I understand, I think, what you are trying to say here. It is true that in some sense music just is. In fact some music always "just is". Cage taught some of us that. But I think the overwhelming amount of music that TC members and all other music listeners experience is different from music that "just is".

The Bartok Piano Quintet that I'm currently listening to obviously exists whether I listen or not. In that sense it 
"just is". *But* I did 2 things _in order to _ experience it. First, I _chose to listen to music _. Second, I _chose to listen to Bartok's Piano Quintet and not some other work_. The answer to the questions, "Why did you choose to listen to music?" and "Why did you choose to listen to Bartok's Piano Quintet?" get to the issue of "using" music. I _chose_ to use the music to experience it's beauty and make me feel emotionally happier, for example. That is why I "used" the music.

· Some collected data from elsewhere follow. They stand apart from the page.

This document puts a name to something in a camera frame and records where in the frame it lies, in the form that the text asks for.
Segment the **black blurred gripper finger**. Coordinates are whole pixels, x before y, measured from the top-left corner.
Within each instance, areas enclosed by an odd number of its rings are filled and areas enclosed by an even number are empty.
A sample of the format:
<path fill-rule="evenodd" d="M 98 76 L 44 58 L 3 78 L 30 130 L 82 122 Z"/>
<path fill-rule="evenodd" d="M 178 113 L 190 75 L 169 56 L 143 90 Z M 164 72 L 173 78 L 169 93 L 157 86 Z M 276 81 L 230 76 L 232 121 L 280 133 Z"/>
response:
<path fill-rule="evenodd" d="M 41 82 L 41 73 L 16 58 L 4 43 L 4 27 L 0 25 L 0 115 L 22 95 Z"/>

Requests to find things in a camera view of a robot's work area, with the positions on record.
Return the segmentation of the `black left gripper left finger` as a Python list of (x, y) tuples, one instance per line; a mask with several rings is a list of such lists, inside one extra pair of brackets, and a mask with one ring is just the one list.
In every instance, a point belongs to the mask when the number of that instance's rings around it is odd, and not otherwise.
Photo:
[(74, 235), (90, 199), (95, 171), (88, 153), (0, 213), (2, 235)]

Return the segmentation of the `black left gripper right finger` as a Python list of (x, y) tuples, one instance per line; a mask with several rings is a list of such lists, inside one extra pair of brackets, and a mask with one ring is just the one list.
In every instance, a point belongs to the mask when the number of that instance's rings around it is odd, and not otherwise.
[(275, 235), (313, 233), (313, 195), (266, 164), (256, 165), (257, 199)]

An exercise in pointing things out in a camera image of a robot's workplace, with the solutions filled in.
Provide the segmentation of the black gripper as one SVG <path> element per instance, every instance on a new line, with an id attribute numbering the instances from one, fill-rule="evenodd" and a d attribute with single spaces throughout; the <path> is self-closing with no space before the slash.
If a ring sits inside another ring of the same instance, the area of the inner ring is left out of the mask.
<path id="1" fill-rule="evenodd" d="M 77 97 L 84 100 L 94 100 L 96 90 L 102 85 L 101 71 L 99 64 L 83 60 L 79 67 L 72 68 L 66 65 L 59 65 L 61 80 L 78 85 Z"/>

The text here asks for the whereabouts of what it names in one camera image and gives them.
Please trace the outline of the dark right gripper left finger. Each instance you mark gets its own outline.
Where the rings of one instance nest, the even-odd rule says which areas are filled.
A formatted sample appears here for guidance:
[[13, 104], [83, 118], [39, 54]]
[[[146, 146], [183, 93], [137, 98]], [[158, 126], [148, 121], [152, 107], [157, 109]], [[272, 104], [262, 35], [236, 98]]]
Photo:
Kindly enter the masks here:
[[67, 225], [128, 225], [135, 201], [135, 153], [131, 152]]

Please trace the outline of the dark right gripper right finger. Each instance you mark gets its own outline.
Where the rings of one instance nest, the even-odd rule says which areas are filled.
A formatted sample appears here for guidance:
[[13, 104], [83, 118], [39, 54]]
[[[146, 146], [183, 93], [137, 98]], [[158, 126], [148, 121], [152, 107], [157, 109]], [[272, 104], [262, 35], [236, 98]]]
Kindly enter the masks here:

You clearly choose music and obviously have a reason for choosing both to listen and to listen to a specific work. I believe that those reasons, when generalized, would answer the OP question.


----------



## moody (Nov 5, 2011)

mmsbls said:


> i understand, i think, what you are trying to say here. It is true that in some sense music just is. In fact some music always "just is". Cage taught some of us that. But i think the overwhelming amount of music that tc members and all other music listeners experience is different from music that "just is".
> 
> The bartok piano quintet that i'm currently listening to obviously exists whether i listen or not. In that sense it
> "just is". *but* i did 2 things _in order to _ experience it. First, i _chose to listen to music _. Second, i _chose to listen to bartok's piano quintet and not some other work_. The answer to the questions, "why did you choose to listen to music?" and "why did you choose to listen to bartok's piano quintet?" get to the issue of "using" music. I _chose_ to use the music to experience it's beauty and make me feel emotionally happier, for example. That is why i "used" the music.
> ...


shiver me timbers!


----------



## science (Oct 14, 2010)

I considered mentioning my discomfort with the word "use," but I found I couldn't express it very well, and anyway the OP already signaled his own by putting it in quotes.


----------



## PetrB (Feb 28, 2012)

Argus said:


> That wasn't intended to be funny.
> 
> That last part hurt my feelings, man. It really hits hard when an anonymous stranger on an internet forum feels sorry for me.
> 
> Don't Men of Science have emotions too.


Not to worry, you're a man of science - detached from caring, impartial: and it is virtual pity, not real.

I am a tich saddened to be reminded about how youth can tend to think they 'own' earnestness and how often, too, they can completely lack anything near like a sense of humor, about their self, others, or just about anything. Painful memory.


----------



## Ukko (Jun 4, 2010)

science said:


> I considered mentioning my discomfort with the word "use," but I found I couldn't express it very well, and anyway the OP already signaled his own by putting it in quotes.


I am obviously missing something, because I don't understand that discomfort. What's the problem there?


----------



## quack (Oct 13, 2011)

Music is my map
Music is my sunglasses
Music is my wilderness


----------



## science (Oct 14, 2010)

Hilltroll72 said:


> I am obviously missing something, because I don't understand that discomfort. What's the problem there?


Like I said, I don't think I can express it very well. Maybe "use" connotes "exploit" or something. Kind of like I wouldn't be comfortable saying that I "use" my family. It doesn't feel right to me, for one reason or another. Words like "appreciate," "love" and so on feel more correct.


----------



## Guest (Mar 8, 2012)

science said:


> Kind of like I wouldn't be comfortable saying that I "use" my family. It doesn't feel right to me, for one reason or another. Words like "appreciate," "love" and so on feel more correct.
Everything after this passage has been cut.